Task objective: Start at the line holding "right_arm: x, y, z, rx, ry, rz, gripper". Write out that line and each one after it to the end of the data, unchanged.

Data extract:
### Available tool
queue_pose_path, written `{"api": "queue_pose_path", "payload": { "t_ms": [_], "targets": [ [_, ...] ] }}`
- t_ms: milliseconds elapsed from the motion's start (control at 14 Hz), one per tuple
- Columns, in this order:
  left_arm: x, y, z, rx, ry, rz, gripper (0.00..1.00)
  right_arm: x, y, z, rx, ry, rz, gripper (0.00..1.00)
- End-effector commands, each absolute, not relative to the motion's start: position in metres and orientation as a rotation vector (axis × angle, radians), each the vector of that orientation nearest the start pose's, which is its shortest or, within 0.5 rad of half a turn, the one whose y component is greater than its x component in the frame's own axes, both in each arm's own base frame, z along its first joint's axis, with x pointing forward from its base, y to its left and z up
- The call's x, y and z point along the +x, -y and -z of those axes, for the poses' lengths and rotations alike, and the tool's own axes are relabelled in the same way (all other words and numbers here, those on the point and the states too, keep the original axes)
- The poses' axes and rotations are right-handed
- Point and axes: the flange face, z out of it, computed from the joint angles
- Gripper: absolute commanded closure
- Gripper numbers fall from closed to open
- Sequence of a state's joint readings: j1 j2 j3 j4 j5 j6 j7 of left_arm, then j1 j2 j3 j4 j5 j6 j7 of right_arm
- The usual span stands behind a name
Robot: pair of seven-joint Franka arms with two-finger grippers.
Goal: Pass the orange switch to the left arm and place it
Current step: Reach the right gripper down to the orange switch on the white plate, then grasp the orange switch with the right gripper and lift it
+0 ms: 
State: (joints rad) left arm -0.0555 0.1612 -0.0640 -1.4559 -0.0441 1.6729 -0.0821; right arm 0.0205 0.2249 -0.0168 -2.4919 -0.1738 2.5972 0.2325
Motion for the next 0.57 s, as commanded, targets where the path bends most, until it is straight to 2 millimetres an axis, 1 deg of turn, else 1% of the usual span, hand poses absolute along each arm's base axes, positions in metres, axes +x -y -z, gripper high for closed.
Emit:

Response area:
  right_arm: x, y, z, rx, ry, rz, gripper (0.00..1.00)
- End-effector commands, each absolute, not relative to the motion's start: position in metres and orientation as a rotation vector (axis × angle, radians), each the vector of that orientation nearest the start pose's, which is its shortest or, within 0.5 rad of half a turn, the one whose y component is greater than its x component in the frame's own axes, both in each arm's own base frame, z along its first joint's axis, with x pointing forward from its base, y to its left and z up
- The call's x, y and z point along the +x, -y and -z of those axes, for the poses' lengths and rotations alike, and the tool's own axes are relabelled in the same way (all other words and numbers here, those on the point and the states too, keep the original axes)
- The poses' axes and rotations are right-handed
- Point and axes: the flange face, z out of it, computed from the joint angles
- Gripper: absolute commanded closure
- Gripper numbers fall from closed to open
- Sequence of a state's joint readings: j1 j2 j3 j4 j5 j6 j7 of left_arm, then j1 j2 j3 j4 j5 j6 j7 of right_arm
- The usual span stands behind a name
Robot: pair of seven-joint Franka arms with two-finger grippers.
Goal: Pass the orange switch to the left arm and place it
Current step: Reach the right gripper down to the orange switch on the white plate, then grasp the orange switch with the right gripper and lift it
+0 ms: 
State: (joints rad) left arm -0.0555 0.1612 -0.0640 -1.4559 -0.0441 1.6729 -0.0821; right arm 0.0205 0.2249 -0.0168 -2.4919 -0.1738 2.5972 0.2325
Motion for the next 0.57 s, as commanded, targets where the path bends most, until it is straight to 2 millimetres an axis, 1 deg of turn, else 1% of the usual span, hand poses absolute along each arm's base axes, positions in metres, axes +x -y -z, gripper high for closed.
Emit:

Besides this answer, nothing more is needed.